Martin's eldest brother, William (1772–1851) was by turn a rope-maker, soldier, inventor, scientist, writer and lecturer, who attempted to develop a rival philosophy to "Newtonian" science, allowing for perpetual motion, and denying the law of gravity. Despite undoubted elements of "quackery and buffoonery", William had a great talent for inventing. In 1819 he produced a miner's safety lamp which was said to be better and more reliable than that of Sir Humphry Davy.
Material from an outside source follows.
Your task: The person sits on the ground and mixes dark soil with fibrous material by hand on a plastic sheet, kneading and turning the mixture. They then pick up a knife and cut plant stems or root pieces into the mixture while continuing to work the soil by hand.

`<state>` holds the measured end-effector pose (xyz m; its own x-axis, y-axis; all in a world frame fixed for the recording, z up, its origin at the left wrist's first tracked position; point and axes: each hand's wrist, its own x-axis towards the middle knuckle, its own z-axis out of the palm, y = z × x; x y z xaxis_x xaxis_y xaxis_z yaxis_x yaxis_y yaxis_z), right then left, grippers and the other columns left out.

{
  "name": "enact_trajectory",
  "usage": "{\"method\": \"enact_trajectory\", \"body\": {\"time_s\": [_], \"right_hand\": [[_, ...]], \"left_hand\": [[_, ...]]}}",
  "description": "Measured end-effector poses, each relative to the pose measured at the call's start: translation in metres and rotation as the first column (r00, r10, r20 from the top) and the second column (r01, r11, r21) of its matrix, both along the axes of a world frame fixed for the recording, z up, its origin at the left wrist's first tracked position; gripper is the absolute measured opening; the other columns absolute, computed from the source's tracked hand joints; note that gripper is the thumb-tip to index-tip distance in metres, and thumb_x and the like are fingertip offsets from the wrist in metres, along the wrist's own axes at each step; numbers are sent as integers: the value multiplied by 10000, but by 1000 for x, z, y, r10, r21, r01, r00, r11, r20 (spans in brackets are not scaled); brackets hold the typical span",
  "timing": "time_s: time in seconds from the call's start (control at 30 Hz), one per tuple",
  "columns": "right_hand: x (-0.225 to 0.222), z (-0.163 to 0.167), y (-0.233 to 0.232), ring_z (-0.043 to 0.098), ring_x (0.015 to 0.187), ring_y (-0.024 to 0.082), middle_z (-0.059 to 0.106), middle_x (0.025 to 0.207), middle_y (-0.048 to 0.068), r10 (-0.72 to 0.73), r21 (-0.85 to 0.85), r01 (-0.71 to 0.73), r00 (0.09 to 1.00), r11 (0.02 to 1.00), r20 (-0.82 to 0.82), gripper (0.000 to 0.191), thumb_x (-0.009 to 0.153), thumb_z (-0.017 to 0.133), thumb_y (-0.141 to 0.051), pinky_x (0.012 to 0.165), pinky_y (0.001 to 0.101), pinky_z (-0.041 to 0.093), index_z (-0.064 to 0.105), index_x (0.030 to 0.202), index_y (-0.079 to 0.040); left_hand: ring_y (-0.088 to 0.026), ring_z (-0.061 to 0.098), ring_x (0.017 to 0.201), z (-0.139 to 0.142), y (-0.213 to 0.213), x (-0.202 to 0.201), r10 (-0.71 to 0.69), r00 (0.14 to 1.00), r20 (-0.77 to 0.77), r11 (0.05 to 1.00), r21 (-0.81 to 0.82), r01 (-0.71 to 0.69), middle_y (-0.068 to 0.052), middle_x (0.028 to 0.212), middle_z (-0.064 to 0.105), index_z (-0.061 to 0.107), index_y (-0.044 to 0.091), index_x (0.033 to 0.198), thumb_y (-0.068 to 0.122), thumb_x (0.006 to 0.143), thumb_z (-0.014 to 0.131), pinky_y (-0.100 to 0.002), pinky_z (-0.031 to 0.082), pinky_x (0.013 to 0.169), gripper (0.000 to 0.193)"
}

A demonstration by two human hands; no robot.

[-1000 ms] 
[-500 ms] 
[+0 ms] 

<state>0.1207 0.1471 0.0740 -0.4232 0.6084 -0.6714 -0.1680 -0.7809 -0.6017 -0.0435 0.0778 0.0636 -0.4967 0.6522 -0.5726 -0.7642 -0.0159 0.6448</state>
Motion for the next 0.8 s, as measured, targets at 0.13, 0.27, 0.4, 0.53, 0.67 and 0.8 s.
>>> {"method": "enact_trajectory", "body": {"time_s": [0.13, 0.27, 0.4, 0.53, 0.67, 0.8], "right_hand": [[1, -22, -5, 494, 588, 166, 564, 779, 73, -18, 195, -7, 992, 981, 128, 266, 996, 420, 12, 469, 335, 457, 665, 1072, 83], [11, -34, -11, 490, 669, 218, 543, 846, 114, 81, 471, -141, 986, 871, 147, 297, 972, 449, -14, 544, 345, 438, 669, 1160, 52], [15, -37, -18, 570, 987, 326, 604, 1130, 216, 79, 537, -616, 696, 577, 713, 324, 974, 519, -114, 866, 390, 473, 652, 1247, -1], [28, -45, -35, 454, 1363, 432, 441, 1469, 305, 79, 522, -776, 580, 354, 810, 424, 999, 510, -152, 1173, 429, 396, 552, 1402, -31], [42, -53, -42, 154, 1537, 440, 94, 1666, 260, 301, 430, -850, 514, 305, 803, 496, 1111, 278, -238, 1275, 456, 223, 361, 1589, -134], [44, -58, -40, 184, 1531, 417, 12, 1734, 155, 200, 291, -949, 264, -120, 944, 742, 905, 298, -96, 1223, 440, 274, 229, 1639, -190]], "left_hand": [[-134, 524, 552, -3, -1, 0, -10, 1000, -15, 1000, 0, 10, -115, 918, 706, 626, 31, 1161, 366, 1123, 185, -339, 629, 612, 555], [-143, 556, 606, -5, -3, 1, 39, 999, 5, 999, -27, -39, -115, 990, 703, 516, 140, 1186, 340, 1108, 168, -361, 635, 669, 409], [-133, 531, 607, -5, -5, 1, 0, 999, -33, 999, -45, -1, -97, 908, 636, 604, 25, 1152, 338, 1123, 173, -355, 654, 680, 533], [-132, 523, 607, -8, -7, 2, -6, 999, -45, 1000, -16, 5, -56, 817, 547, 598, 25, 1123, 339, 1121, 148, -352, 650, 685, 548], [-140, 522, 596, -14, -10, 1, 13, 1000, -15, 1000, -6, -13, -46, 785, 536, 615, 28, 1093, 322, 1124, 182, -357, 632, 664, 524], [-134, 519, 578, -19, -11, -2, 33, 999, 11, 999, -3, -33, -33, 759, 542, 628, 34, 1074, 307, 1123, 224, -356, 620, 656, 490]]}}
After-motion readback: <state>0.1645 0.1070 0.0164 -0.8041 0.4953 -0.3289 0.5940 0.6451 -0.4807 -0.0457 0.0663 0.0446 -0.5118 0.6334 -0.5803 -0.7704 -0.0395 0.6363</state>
The only recognition he achieved in this field was a silver medal from the Royal Society for the invention of the spring balance. The second eldest brother, Richard, was a quartermaster in the guards, serving throughout the Peninsular War, and was present at Waterloo. Jonathan, the third eldest brother, (1782–1838) achieved notoriety by setting fire to York Minster in February 1829. He was subsequently apprehended, tried and found not guilty on the grounds of insanity. He was confined to St Luke's Hospital for Lunatics in London, where he remained until his death.